→ **Problem**: Nothing should be left out: repeat all the data exactly.
[Opening Information provided section]
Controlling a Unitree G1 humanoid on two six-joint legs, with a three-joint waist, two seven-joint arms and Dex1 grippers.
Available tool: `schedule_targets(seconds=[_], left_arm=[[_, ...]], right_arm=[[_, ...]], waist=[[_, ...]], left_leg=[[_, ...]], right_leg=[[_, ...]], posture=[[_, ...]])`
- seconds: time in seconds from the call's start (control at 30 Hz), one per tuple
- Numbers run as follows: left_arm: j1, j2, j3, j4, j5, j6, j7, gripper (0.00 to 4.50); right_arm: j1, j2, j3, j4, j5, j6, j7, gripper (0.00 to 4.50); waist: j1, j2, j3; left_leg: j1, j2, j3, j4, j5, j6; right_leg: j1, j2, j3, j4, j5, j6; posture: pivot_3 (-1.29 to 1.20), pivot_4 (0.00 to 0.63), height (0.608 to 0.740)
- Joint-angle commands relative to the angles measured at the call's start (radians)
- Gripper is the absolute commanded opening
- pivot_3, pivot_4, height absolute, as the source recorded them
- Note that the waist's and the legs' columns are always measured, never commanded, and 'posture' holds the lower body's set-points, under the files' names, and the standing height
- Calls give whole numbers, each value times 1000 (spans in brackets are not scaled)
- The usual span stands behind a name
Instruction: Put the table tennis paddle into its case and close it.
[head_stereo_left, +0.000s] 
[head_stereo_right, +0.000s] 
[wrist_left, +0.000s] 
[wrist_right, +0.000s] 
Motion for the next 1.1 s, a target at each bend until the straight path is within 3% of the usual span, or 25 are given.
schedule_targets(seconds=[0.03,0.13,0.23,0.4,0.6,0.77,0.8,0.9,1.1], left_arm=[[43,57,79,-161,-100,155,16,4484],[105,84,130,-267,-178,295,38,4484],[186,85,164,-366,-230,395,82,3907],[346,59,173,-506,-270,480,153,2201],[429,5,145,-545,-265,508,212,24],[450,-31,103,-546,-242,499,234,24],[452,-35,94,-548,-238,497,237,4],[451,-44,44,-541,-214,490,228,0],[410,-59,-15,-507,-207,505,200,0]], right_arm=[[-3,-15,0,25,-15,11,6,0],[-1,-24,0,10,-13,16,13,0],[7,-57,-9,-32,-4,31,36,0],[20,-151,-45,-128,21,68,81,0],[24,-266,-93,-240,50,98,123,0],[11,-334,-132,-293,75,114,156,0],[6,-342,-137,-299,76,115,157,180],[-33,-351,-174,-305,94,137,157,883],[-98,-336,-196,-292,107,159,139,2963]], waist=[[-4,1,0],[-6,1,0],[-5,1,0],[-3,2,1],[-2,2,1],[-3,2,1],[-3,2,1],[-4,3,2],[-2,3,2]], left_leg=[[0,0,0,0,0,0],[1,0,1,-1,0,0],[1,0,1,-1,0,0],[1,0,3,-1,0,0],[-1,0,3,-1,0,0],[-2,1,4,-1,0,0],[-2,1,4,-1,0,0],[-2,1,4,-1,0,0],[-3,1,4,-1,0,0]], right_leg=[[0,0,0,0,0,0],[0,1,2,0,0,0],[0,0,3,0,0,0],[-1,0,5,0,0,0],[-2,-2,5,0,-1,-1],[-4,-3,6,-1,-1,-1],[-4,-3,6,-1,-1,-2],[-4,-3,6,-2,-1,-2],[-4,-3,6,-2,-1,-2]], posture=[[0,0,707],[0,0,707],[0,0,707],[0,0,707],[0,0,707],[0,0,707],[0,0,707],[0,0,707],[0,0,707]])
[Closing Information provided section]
→ **Solution to the problem**:
Controlling a Unitree G1 humanoid on two six-joint legs, with a three-joint waist, two seven-joint arms and Dex1 grippers.
Available tool: `schedule_targets(seconds=[_], left_arm=[[_, ...]], right_arm=[[_, ...]], waist=[[_, ...]], left_leg=[[_, ...]], right_leg=[[_, ...]], posture=[[_, ...]])`
- seconds: time in seconds from the call's start (control at 30 Hz), one per tuple
- Numbers run as follows: left_arm: j1, j2, j3, j4, j5, j6, j7, gripper (0.00 to 4.50); right_arm: j1, j2, j3, j4, j5, j6, j7, gripper (0.00 to 4.50); waist: j1, j2, j3; left_leg: j1, j2, j3, j4, j5, j6; right_leg: j1, j2, j3, j4, j5, j6; posture: pivot_3 (-1.29 to 1.20), pivot_4 (0.00 to 0.63), height (0.608 to 0.740)
- Joint-angle commands relative to the angles measured at the call's start (radians)
- Gripper is the absolute commanded opening
- pivot_3, pivot_4, height absolute, as the source recorded them
- Note that the waist's and the legs' columns are always measured, never commanded, and 'posture' holds the lower body's set-points, under the files' names, and the standing height
- Calls give whole numbers, each value times 1000 (spans in brackets are not scaled)
- The usual span stands behind a name
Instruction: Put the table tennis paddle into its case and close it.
[head_stereo_left, +0.000s] 
[head_stereo_right, +0.000s] 
[wrist_left, +0.000s] 
[wrist_right, +0.000s] 
Motion for the next 1.1 s, a target at each bend until the straight path is within 3% of the usual span, or 25 are given.
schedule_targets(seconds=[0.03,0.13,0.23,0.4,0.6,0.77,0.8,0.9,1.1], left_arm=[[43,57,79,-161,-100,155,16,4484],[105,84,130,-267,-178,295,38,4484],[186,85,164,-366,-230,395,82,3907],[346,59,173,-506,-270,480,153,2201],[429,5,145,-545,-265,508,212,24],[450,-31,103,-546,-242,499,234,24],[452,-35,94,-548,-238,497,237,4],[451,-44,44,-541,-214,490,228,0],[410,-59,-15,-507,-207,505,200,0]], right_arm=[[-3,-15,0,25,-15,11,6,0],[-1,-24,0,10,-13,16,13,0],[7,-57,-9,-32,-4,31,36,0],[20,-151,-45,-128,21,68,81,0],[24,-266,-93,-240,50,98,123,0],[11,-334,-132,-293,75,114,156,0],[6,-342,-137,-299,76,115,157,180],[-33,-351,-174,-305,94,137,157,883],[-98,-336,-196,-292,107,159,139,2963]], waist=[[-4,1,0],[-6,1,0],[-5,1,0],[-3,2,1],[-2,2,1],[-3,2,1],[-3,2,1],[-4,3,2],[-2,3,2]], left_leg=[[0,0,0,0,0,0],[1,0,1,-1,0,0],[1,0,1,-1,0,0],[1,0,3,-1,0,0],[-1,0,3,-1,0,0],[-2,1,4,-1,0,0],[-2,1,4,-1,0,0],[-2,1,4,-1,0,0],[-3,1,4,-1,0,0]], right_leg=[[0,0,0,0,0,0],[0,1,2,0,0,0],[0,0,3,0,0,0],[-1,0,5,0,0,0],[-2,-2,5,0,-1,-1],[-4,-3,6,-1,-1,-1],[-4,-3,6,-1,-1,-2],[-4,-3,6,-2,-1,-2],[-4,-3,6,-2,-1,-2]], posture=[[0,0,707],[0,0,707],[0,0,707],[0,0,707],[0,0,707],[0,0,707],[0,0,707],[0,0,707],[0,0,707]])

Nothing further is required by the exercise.